# [About this exercise]
Set down each entry again exactly as written.

# [Available records]
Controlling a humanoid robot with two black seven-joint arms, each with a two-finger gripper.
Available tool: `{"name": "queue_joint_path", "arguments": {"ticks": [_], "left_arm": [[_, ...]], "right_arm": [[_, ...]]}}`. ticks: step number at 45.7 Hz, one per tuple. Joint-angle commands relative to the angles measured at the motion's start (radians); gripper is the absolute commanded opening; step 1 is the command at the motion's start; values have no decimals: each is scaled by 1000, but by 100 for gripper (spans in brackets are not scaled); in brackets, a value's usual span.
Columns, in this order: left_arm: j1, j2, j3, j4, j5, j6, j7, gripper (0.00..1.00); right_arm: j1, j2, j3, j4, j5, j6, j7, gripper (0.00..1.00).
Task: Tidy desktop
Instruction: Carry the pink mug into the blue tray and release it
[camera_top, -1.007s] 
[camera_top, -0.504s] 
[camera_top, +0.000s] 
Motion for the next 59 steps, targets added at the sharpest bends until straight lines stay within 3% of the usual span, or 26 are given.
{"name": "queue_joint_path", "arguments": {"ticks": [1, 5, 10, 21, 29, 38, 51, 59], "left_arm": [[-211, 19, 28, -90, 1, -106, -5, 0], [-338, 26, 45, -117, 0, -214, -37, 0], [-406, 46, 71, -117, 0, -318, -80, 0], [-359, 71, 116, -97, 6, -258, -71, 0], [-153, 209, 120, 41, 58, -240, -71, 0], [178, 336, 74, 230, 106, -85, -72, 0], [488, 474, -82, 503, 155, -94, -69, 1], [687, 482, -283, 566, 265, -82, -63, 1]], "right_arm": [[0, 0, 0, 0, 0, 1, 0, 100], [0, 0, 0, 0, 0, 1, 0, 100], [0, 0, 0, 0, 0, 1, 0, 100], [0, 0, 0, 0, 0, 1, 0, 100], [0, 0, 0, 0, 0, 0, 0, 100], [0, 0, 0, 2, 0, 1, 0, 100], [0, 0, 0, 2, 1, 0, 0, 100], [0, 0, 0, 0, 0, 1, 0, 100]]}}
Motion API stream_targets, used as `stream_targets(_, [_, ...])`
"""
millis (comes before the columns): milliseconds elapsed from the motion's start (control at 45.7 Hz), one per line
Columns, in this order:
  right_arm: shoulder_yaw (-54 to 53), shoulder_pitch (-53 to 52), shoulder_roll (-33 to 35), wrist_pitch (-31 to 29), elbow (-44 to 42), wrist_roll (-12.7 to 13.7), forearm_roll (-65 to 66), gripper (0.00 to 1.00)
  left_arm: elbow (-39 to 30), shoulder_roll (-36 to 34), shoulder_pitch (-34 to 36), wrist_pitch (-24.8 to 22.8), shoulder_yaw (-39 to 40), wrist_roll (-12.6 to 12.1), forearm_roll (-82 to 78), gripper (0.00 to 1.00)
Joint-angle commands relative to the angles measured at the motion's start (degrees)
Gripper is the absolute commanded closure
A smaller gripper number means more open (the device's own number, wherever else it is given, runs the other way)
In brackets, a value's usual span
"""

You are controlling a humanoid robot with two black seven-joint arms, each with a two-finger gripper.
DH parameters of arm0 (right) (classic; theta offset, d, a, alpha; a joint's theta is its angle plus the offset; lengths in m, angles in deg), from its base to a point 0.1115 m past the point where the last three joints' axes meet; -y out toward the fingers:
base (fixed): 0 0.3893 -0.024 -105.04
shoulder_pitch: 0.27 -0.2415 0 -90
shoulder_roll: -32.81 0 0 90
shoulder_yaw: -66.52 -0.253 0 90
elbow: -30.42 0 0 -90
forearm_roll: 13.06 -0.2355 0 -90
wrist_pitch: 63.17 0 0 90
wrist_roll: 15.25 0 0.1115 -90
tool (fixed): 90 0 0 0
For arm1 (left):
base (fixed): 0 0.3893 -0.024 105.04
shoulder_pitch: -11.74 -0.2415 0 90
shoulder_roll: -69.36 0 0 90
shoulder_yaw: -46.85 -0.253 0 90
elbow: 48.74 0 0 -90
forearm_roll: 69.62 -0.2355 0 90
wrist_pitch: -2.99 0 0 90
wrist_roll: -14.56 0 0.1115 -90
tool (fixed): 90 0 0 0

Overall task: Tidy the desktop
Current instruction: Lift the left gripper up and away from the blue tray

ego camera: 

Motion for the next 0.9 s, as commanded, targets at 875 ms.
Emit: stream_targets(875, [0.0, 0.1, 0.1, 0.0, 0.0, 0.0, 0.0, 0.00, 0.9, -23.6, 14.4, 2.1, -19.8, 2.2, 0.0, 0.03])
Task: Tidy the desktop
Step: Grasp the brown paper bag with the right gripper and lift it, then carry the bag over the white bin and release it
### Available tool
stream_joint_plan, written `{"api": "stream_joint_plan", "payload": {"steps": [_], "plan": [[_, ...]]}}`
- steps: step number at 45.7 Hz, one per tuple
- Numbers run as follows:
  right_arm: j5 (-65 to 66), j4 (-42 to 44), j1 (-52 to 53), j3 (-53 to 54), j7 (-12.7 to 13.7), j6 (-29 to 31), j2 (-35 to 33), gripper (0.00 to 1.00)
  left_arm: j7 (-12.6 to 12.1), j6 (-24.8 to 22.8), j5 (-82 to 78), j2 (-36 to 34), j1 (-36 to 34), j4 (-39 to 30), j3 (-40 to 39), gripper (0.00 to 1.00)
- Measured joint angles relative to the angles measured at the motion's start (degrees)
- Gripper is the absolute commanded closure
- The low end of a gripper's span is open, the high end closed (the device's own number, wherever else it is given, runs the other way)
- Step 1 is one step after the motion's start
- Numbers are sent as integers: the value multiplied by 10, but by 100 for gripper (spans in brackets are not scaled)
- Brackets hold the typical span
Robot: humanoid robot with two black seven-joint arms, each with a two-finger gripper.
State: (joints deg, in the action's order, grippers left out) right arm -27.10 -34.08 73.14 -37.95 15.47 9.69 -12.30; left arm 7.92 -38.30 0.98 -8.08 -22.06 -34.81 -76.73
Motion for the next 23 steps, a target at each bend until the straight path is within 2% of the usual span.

# [Solution for this task]
Controlling a humanoid robot with two black seven-joint arms, each with a two-finger gripper.
Available tool: `{"name": "queue_joint_path", "arguments": {"ticks": [_], "left_arm": [[_, ...]], "right_arm": [[_, ...]]}}`. ticks: step number at 45.7 Hz, one per tuple. Joint-angle commands relative to the angles measured at the motion's start (radians); gripper is the absolute commanded opening; step 1 is the command at the motion's start; values have no decimals: each is scaled by 1000, but by 100 for gripper (spans in brackets are not scaled); in brackets, a value's usual span.
Columns, in this order: left_arm: j1, j2, j3, j4, j5, j6, j7, gripper (0.00..1.00); right_arm: j1, j2, j3, j4, j5, j6, j7, gripper (0.00..1.00).
Task: Tidy desktop
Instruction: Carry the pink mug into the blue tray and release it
[camera_top, -1.007s] 
[camera_top, -0.504s] 
[camera_top, +0.000s] 
Motion for the next 59 steps, targets added at the sharpest bends until straight lines stay within 3% of the usual span, or 26 are given.
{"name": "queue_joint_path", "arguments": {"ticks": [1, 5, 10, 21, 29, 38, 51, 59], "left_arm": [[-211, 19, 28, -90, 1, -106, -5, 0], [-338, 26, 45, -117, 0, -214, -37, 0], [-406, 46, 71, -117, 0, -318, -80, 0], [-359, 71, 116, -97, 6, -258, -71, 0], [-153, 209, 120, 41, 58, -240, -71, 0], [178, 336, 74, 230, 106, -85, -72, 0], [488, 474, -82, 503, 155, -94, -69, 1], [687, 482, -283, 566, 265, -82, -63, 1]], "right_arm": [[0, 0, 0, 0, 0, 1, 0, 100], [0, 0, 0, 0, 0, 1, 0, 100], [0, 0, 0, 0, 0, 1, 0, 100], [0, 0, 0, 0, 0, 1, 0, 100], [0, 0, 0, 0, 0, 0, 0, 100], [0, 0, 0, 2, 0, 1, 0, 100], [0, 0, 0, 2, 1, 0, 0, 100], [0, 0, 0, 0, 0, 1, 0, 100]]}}
Motion API stream_targets, used as `stream_targets(_, [_, ...])`
"""
millis (comes before the columns): milliseconds elapsed from the motion's start (control at 45.7 Hz), one per line
Columns, in this order:
  right_arm: shoulder_yaw (-54 to 53), shoulder_pitch (-53 to 52), shoulder_roll (-33 to 35), wrist_pitch (-31 to 29), elbow (-44 to 42), wrist_roll (-12.7 to 13.7), forearm_roll (-65 to 66), gripper (0.00 to 1.00)
  left_arm: elbow (-39 to 30), shoulder_roll (-36 to 34), shoulder_pitch (-34 to 36), wrist_pitch (-24.8 to 22.8), shoulder_yaw (-39 to 40), wrist_roll (-12.6 to 12.1), forearm_roll (-82 to 78), gripper (0.00 to 1.00)
Joint-angle commands relative to the angles measured at the motion's start (degrees)
Gripper is the absolute commanded closure
A smaller gripper number means more open (the device's own number, wherever else it is given, runs the other way)
In brackets, a value's usual span
"""

You are controlling a humanoid robot with two black seven-joint arms, each with a two-finger gripper.
DH parameters of arm0 (right) (classic; theta offset, d, a, alpha; a joint's theta is its angle plus the offset; lengths in m, angles in deg), from its base to a point 0.1115 m past the point where the last three joints' axes meet; -y out toward the fingers:
base (fixed): 0 0.3893 -0.024 -105.04
shoulder_pitch: 0.27 -0.2415 0 -90
shoulder_roll: -32.81 0 0 90
shoulder_yaw: -66.52 -0.253 0 90
elbow: -30.42 0 0 -90
forearm_roll: 13.06 -0.2355 0 -90
wrist_pitch: 63.17 0 0 90
wrist_roll: 15.25 0 0.1115 -90
tool (fixed): 90 0 0 0
For arm1 (left):
base (fixed): 0 0.3893 -0.024 105.04
shoulder_pitch: -11.74 -0.2415 0 90
shoulder_roll: -69.36 0 0 90
shoulder_yaw: -46.85 -0.253 0 90
elbow: 48.74 0 0 -90
forearm_roll: 69.62 -0.2355 0 90
wrist_pitch: -2.99 0 0 90
wrist_roll: -14.56 0 0.1115 -90
tool (fixed): 90 0 0 0

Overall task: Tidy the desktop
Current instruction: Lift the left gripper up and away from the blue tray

ego camera: 

Motion for the next 0.9 s, as commanded, targets at 875 ms.
Emit: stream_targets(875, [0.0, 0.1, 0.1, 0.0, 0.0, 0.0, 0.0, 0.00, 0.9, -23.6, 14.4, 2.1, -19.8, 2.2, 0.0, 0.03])
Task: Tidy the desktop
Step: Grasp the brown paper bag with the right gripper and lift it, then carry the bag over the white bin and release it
### Available tool
stream_joint_plan, written `{"api": "stream_joint_plan", "payload": {"steps": [_], "plan": [[_, ...]]}}`
- steps: step number at 45.7 Hz, one per tuple
- Numbers run as follows:
  right_arm: j5 (-65 to 66), j4 (-42 to 44), j1 (-52 to 53), j3 (-53 to 54), j7 (-12.7 to 13.7), j6 (-29 to 31), j2 (-35 to 33), gripper (0.00 to 1.00)
  left_arm: j7 (-12.6 to 12.1), j6 (-24.8 to 22.8), j5 (-82 to 78), j2 (-36 to 34), j1 (-36 to 34), j4 (-39 to 30), j3 (-40 to 39), gripper (0.00 to 1.00)
- Measured joint angles relative to the angles measured at the motion's start (degrees)
- Gripper is the absolute commanded closure
- The low end of a gripper's span is open, the high end closed (the device's own number, wherever else it is given, runs the other way)
- Step 1 is one step after the motion's start
- Numbers are sent as integers: the value multiplied by 10, but by 100 for gripper (spans in brackets are not scaled)
- Brackets hold the typical span
Robot: humanoid robot with two black seven-joint arms, each with a two-finger gripper.
State: (joints deg, in the action's order, grippers left out) right arm -27.10 -34.08 73.14 -37.95 15.47 9.69 -12.30; left arm 7.92 -38.30 0.98 -8.08 -22.06 -34.81 -76.73
Motion for the next 23 steps, a target at each bend until the straight path is within 2% of the usual span.

That concludes the answer to this exercise.